Tonny juga mengakui bahwa kontrak-kontrak yang dibuat oleh Kemenhub dengan kontraktor terkait pekerjaan-pekerjaan di Direktorat Hubungan Laut memang penuh rekayasa.

“Saat saya jadi direktur memang namanya kontrak di perhubungan laut penuh rekayasa evaluasi.  Saya melihat proyek pengerukan sudah ada kavling-kavlingnya, makanya sejak saya menjadi Dirjen Hubla, saya tertibkan itu, tapi saya khilaf masih terima uang,” kata Tonny.

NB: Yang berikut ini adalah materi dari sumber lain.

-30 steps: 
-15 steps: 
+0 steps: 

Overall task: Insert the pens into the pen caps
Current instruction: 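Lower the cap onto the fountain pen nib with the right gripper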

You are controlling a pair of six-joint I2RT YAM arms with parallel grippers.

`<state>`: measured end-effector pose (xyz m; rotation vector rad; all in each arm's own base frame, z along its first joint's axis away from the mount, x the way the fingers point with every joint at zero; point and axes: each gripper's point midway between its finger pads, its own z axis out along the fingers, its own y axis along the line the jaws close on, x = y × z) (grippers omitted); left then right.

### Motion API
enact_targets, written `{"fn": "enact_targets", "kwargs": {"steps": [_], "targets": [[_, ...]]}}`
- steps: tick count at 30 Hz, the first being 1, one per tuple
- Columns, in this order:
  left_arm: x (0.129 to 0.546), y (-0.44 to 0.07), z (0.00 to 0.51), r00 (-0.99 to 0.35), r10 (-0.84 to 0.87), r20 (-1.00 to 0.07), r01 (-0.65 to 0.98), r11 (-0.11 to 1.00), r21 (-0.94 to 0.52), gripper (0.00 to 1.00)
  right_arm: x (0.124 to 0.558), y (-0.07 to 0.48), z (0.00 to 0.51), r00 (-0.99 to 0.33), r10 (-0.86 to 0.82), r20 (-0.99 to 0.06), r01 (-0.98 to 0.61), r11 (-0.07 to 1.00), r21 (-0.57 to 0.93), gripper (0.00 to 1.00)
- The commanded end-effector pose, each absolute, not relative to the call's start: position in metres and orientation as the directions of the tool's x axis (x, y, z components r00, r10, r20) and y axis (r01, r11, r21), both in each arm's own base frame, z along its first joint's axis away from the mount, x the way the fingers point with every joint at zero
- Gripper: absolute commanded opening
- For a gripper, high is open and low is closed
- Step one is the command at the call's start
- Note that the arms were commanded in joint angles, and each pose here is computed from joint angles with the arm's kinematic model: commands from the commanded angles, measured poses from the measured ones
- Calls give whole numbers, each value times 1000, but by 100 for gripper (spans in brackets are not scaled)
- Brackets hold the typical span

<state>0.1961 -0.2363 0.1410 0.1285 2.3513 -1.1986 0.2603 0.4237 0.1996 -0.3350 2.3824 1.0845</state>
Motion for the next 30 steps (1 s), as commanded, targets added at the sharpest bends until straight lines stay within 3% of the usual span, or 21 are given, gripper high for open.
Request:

Ia juga mengakui ada pegawai di Ditjen Hubla Kemenhub yang memang mengumpulkan uang untuk diberikan kepada auditor dari Badan Pemeriksa Keuangan, termasuk pejabat pembuat komitmen proyek. Tonny juga mengaku ada pemberian kepada Paspampres senilai Rp100 juta hingga Rp150 juta untuk setiap kegiatan. [TGU]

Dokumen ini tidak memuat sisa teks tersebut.